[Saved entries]
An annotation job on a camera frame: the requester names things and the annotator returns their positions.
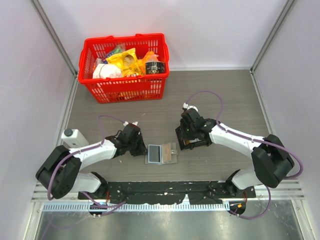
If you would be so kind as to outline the black VIP credit card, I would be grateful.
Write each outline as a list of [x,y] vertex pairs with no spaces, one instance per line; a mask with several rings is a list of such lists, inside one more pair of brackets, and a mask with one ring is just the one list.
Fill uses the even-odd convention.
[[149,145],[148,146],[148,162],[149,163],[160,163],[160,146],[159,145]]

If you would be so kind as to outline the grey leather card holder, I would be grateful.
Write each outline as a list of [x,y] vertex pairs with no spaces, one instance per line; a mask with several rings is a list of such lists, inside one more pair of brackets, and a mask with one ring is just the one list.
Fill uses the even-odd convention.
[[177,147],[176,147],[175,143],[170,143],[171,161],[168,161],[168,162],[165,162],[165,163],[162,163],[162,144],[156,145],[156,146],[160,146],[160,163],[150,163],[150,162],[148,162],[148,147],[147,147],[147,155],[145,156],[145,164],[146,165],[166,165],[166,164],[176,164],[177,163],[177,161],[178,161],[178,151],[177,151]]

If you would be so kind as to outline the gold credit card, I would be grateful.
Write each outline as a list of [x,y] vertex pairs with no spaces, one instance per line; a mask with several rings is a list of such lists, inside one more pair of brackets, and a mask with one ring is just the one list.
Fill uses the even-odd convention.
[[162,160],[162,163],[171,161],[171,144],[170,143],[161,145],[161,160]]

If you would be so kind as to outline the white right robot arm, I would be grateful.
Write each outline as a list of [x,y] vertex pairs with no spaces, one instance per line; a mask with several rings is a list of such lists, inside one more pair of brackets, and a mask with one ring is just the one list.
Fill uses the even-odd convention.
[[226,193],[238,197],[248,187],[265,185],[276,188],[293,169],[295,163],[275,135],[255,136],[229,128],[211,118],[203,118],[194,106],[183,106],[176,135],[181,150],[222,145],[252,161],[252,167],[238,169],[225,181]]

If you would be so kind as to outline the black card box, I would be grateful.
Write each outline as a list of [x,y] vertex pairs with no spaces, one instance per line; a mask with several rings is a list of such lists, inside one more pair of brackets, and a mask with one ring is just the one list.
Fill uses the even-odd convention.
[[[183,139],[182,130],[181,130],[180,126],[178,126],[175,129],[175,133],[176,133],[177,140],[178,140],[179,147],[180,147],[181,151],[182,150],[188,150],[188,149],[189,150],[193,150],[196,147],[202,147],[202,146],[209,146],[210,145],[207,141],[200,140],[198,138],[195,138],[195,139],[192,139],[192,140]],[[186,145],[184,141],[193,141],[193,143]]]

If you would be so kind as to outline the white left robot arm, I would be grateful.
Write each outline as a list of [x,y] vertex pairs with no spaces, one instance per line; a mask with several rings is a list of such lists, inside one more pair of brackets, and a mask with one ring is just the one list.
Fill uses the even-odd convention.
[[103,141],[79,148],[54,148],[35,174],[36,179],[46,188],[48,200],[61,199],[69,193],[80,198],[89,195],[93,199],[107,196],[108,183],[98,173],[80,171],[104,160],[112,160],[125,153],[144,156],[147,148],[137,122],[124,123],[124,129]]

● Work to be completed: The answer must be a single number: how many lines above contain "would".

● Solution: 6